▶ [Task input]:

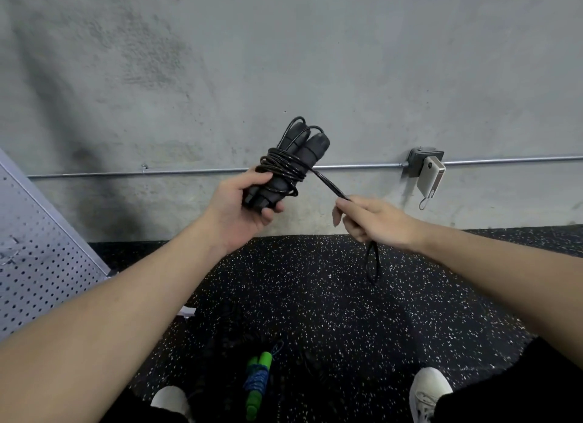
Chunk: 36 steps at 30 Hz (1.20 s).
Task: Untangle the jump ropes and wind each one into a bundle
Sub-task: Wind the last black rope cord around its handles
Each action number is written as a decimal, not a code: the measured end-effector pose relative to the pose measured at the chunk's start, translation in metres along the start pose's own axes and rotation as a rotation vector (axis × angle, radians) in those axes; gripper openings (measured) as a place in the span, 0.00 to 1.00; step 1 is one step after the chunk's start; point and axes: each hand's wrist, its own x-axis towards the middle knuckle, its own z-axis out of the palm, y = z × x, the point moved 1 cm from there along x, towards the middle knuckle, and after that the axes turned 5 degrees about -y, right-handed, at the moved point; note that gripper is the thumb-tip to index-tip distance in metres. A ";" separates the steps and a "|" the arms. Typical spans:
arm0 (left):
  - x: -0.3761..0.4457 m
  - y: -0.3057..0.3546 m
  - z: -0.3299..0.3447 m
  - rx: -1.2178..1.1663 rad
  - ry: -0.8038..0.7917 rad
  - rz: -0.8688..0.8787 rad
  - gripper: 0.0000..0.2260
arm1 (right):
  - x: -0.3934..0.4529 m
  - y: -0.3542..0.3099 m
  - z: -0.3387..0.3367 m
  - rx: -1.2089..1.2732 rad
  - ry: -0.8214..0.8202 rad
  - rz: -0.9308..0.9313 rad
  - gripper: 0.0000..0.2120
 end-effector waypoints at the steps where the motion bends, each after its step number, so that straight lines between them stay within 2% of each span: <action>1: -0.002 -0.001 0.000 -0.019 -0.008 -0.009 0.09 | -0.001 0.001 0.001 -0.052 -0.025 0.003 0.21; 4: -0.007 -0.008 0.002 0.073 -0.079 -0.047 0.11 | 0.000 0.007 0.008 -0.209 -0.117 0.030 0.24; 7: -0.005 -0.015 0.001 0.209 -0.223 -0.119 0.16 | 0.003 0.009 0.004 -0.357 -0.143 0.072 0.24; 11: 0.004 -0.015 -0.007 0.499 -0.387 -0.330 0.25 | 0.000 0.014 -0.019 -0.438 -0.181 0.119 0.21; 15: 0.006 -0.022 0.008 0.823 -0.544 -0.459 0.24 | 0.001 0.015 -0.026 -0.545 -0.135 0.153 0.13; 20: 0.008 -0.041 0.030 1.419 -0.511 -0.369 0.22 | 0.009 -0.003 -0.021 -0.747 0.026 0.146 0.13; 22: 0.011 -0.044 0.033 1.596 -0.459 -0.334 0.22 | 0.009 -0.007 -0.024 -0.721 0.054 0.143 0.14; 23: 0.012 -0.045 0.032 1.649 -0.417 -0.323 0.24 | 0.008 -0.008 -0.027 -0.677 0.047 0.151 0.14; 26: 0.013 -0.051 0.030 1.811 -0.312 -0.257 0.42 | 0.007 -0.009 -0.026 -0.533 -0.007 0.160 0.15; 28: 0.014 -0.055 0.028 1.935 -0.197 -0.093 0.42 | 0.006 -0.012 -0.020 -0.468 -0.064 0.166 0.15; 29: 0.016 -0.055 0.027 1.892 -0.124 -0.009 0.40 | 0.006 -0.013 -0.018 -0.434 -0.082 0.174 0.14; 31: 0.020 -0.050 0.022 1.598 -0.020 0.053 0.35 | 0.007 -0.016 -0.016 -0.353 -0.095 0.181 0.12; 34: 0.015 -0.040 0.018 0.980 0.127 0.002 0.31 | 0.006 -0.014 -0.014 -0.326 -0.067 0.154 0.12; 36: 0.014 -0.035 0.017 0.701 0.191 -0.003 0.31 | 0.005 -0.011 -0.013 -0.294 -0.058 0.156 0.14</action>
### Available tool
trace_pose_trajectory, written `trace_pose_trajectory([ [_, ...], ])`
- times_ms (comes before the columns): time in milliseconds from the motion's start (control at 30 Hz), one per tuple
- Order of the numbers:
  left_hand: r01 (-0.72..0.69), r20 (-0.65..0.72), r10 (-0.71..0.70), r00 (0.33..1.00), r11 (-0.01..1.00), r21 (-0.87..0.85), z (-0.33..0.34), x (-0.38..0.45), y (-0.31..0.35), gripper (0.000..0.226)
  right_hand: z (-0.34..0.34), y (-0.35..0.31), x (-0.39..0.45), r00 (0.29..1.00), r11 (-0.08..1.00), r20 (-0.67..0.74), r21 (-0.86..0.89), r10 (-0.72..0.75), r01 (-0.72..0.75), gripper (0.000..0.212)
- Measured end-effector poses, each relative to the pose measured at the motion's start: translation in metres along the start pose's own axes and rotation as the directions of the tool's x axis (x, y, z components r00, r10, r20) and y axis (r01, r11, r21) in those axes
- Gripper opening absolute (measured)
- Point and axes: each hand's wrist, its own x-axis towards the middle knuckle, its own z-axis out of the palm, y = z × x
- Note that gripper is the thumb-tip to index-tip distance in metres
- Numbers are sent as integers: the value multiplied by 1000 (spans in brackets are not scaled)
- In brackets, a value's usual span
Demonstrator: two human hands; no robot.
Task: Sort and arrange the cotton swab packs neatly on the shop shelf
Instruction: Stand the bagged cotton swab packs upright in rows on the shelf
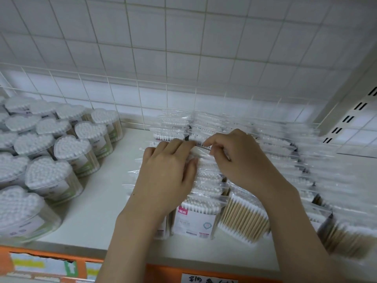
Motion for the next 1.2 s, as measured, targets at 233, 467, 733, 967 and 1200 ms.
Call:
trace_pose_trajectory([
  [233, -46, 97, 41, 994, 998, 53, 4, 4, -4, 45, -4, 6, 5, 999, 998, -9, 27, 48, -48, 29],
  [467, -57, 12, 56, 998, 995, 85, 3, 7, -5, 31, 0, 9, 22, 1000, 991, 3, -131, 19, -18, 33],
  [733, -119, 140, 97, 985, 980, 159, 7, 37, -9, 57, -2, 11, 22, 999, 1000, 34, -13, 8, -8, 33],
  [967, -112, 145, 95, 985, 987, 113, 12, 37, -12, 53, -9, 17, 42, 999, 977, 14, -210, 31, -28, 41],
  [1200, -147, 144, 140, 980, 988, 42, 14, 51, -13, 52, -8, 18, 51, 989, 992, 143, -124, 35, -17, 39],
])
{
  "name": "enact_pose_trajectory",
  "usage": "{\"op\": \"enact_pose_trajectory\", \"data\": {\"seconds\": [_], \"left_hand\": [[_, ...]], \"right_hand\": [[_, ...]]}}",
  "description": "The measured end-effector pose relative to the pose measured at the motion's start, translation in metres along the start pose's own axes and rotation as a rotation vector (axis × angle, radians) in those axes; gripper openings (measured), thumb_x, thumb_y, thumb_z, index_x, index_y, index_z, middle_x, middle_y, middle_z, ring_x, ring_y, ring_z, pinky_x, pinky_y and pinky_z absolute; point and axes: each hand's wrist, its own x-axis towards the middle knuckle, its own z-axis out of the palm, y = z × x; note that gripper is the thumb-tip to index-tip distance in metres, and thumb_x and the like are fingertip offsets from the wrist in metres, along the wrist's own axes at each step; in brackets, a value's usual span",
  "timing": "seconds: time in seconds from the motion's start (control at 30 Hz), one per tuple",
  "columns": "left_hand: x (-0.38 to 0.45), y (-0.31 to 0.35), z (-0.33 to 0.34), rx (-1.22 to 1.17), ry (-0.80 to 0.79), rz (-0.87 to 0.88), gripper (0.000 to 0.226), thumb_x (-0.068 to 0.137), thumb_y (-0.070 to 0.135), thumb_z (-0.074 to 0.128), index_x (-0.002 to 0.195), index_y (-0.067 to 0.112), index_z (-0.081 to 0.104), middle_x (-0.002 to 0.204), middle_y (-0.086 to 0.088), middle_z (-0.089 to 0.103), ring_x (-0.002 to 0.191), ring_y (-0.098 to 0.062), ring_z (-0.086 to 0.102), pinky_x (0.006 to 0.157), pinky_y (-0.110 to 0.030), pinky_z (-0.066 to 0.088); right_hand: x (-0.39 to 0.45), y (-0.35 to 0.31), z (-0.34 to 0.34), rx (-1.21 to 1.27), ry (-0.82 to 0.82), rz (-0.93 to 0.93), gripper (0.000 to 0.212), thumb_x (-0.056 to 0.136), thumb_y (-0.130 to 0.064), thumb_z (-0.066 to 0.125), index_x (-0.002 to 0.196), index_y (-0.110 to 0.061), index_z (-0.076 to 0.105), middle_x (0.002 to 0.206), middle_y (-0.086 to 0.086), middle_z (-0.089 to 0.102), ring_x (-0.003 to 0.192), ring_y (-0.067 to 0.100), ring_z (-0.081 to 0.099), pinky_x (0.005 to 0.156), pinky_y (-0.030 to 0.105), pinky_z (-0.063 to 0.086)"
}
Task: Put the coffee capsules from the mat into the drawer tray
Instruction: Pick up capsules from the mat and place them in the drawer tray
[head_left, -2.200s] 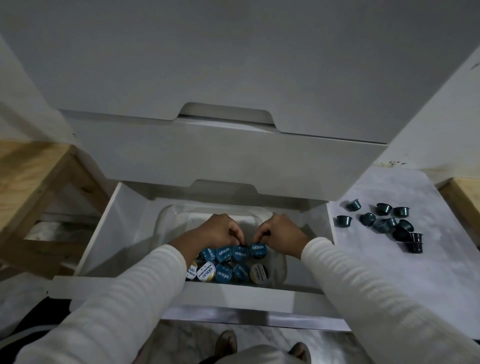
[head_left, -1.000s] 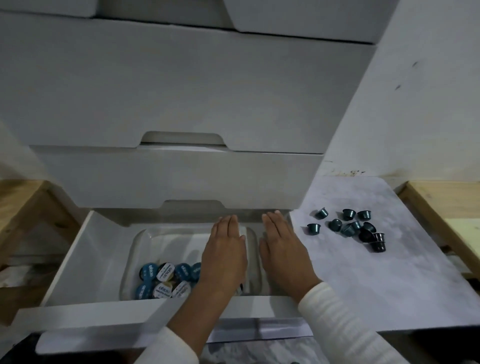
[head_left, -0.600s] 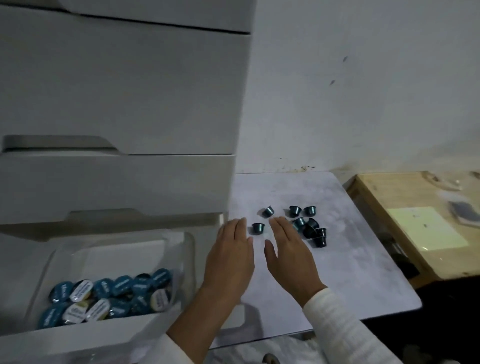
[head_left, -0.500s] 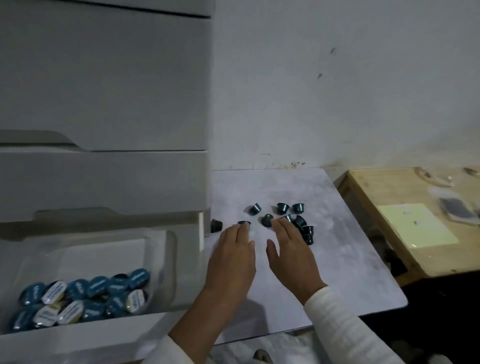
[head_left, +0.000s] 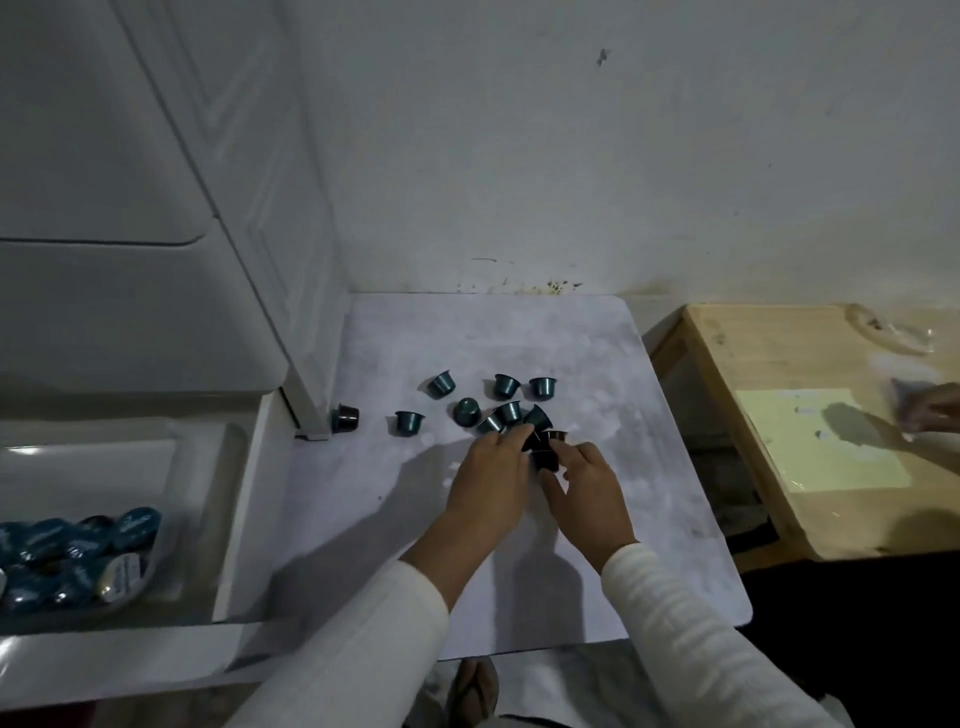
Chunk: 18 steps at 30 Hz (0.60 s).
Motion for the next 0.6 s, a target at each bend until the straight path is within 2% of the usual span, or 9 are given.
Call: {"op": "enact_pose_trajectory", "data": {"seconds": [0.1, 0.2, 0.3, 0.37, 0.43, 0.5, 0.6], "left_hand": [[0.02, -0.002, 0.012, 0.048, -0.04, -0.032, 0.044, 0.097, 0.021, 0.039, 0.14, 0.03, 0.034, 0.135, -0.012, 0.044, 0.123, -0.027, 0.044, 0.1, -0.038, 0.043], [0.032, -0.005, 0.019, 0.083, -0.061, -0.055, 0.043, 0.098, 0.022, 0.039, 0.139, 0.03, 0.036, 0.135, -0.013, 0.043, 0.124, -0.028, 0.043, 0.101, -0.037, 0.042], [0.037, -0.009, 0.02, 0.081, -0.025, -0.062, 0.039, 0.097, 0.024, 0.04, 0.136, 0.027, 0.042, 0.133, -0.013, 0.047, 0.122, -0.027, 0.046, 0.1, -0.037, 0.043], [0.037, -0.009, 0.02, 0.065, 0.017, -0.057, 0.036, 0.097, 0.024, 0.042, 0.132, 0.024, 0.046, 0.125, -0.014, 0.053, 0.114, -0.027, 0.051, 0.094, -0.036, 0.045], [0.037, -0.01, 0.02, 0.061, 0.057, -0.048, 0.031, 0.096, 0.025, 0.044, 0.126, 0.021, 0.05, 0.115, -0.014, 0.059, 0.106, -0.027, 0.055, 0.087, -0.036, 0.047], [0.038, -0.011, 0.021, 0.06, 0.094, -0.036, 0.024, 0.095, 0.025, 0.046, 0.116, 0.016, 0.054, 0.104, -0.014, 0.063, 0.098, -0.026, 0.058, 0.079, -0.034, 0.047], [0.039, -0.014, 0.023, 0.001, 0.127, -0.06, 0.017, 0.093, 0.02, 0.051, 0.105, 0.01, 0.058, 0.098, -0.013, 0.066, 0.092, -0.024, 0.06, 0.076, -0.03, 0.047]], "right_hand": [[0.011, 0.007, 0.002, 0.062, -0.035, 0.041, 0.035, 0.089, -0.017, 0.055, 0.125, -0.017, 0.055, 0.098, 0.005, 0.052, 0.078, 0.019, 0.053, 0.076, 0.025, 0.045], [0.018, 0.013, 0.006, 0.094, -0.043, 0.049, 0.034, 0.089, -0.014, 0.055, 0.122, -0.02, 0.059, 0.089, 0.001, 0.048, 0.075, 0.015, 0.048, 0.071, 0.017, 0.035], [0.021, 0.018, 0.009, 0.108, -0.048, 0.043, 0.03, 0.088, -0.012, 0.056, 0.116, -0.019, 0.063, 0.087, -0.001, 0.048, 0.074, 0.013, 0.048, 0.065, 0.005, 0.032], [0.022, 0.021, 0.01, 0.152, -0.038, 0.062, 0.027, 0.087, -0.01, 0.057, 0.112, -0.017, 0.065, 0.087, -0.001, 0.049, 0.072, 0.009, 0.048, 0.066, 0.001, 0.035], [0.023, 0.022, 0.01, 0.171, -0.042, 0.068, 0.025, 0.086, -0.009, 0.058, 0.109, -0.016, 0.066, 0.093, 0.002, 0.053, 0.078, 0.013, 0.053, 0.074, 0.009, 0.042], [0.023, 0.025, 0.009, 0.167, -0.053, 0.069, 0.024, 0.085, -0.009, 0.058, 0.107, -0.014, 0.066, 0.1, 0.006, 0.056, 0.087, 0.02, 0.055, 0.076, 0.015, 0.042], [0.02, 0.029, 0.008, 0.19, -0.007, 0.073, 0.024, 0.081, -0.007, 0.065, 0.104, -0.014, 0.069, 0.091, 0.002, 0.056, 0.076, 0.014, 0.055, 0.07, 0.001, 0.036]]}}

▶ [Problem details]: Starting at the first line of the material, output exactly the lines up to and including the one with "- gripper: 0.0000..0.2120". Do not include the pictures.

▶ [Solution for this task]:
Chunk: 36 steps at 30 Hz (1.20 s).
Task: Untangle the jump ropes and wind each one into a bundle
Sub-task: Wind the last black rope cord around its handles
Each action number is written as a decimal, not a code: the measured end-effector pose relative to the pose measured at the chunk's start, translation in metres along the start pose's own axes and rotation as a rotation vector (axis × angle, radians) in those axes; gripper openings (measured) as a place in the span, 0.00 to 1.00; step 1 is one step after the chunk's start; point and axes: each hand's wrist, its own x-axis towards the middle knuckle, its own z-axis out of the palm, y = z × x, the point moved 1 cm from there along x, towards the middle knuckle, and after that the axes turned 5 degrees about -y, right-handed, at the moved point; note that gripper is the thumb-tip to index-tip distance in metres. A ";" separates the steps and a "|" the arms. Typical spans:
arm0 (left):
  - x: -0.3761..0.4457 m
  - y: -0.3057..0.3546 m
  - z: -0.3299..0.3447 m
  - rx: -1.2178..1.1663 rad
  - ry: -0.8038..0.7917 rad
  - rz: -0.8688..0.8787 rad
  - gripper: 0.0000..0.2260
arm1 (right):
  - x: -0.3934..0.4529 m
  - y: -0.3542..0.3099 m
  - z: -0.3387..0.3367 m
  - rx: -1.2089..1.2732 rad
  - ry: -0.8214..0.8202 rad
  - rz: -0.9308..0.9313 rad
  - gripper: 0.0000..0.2120

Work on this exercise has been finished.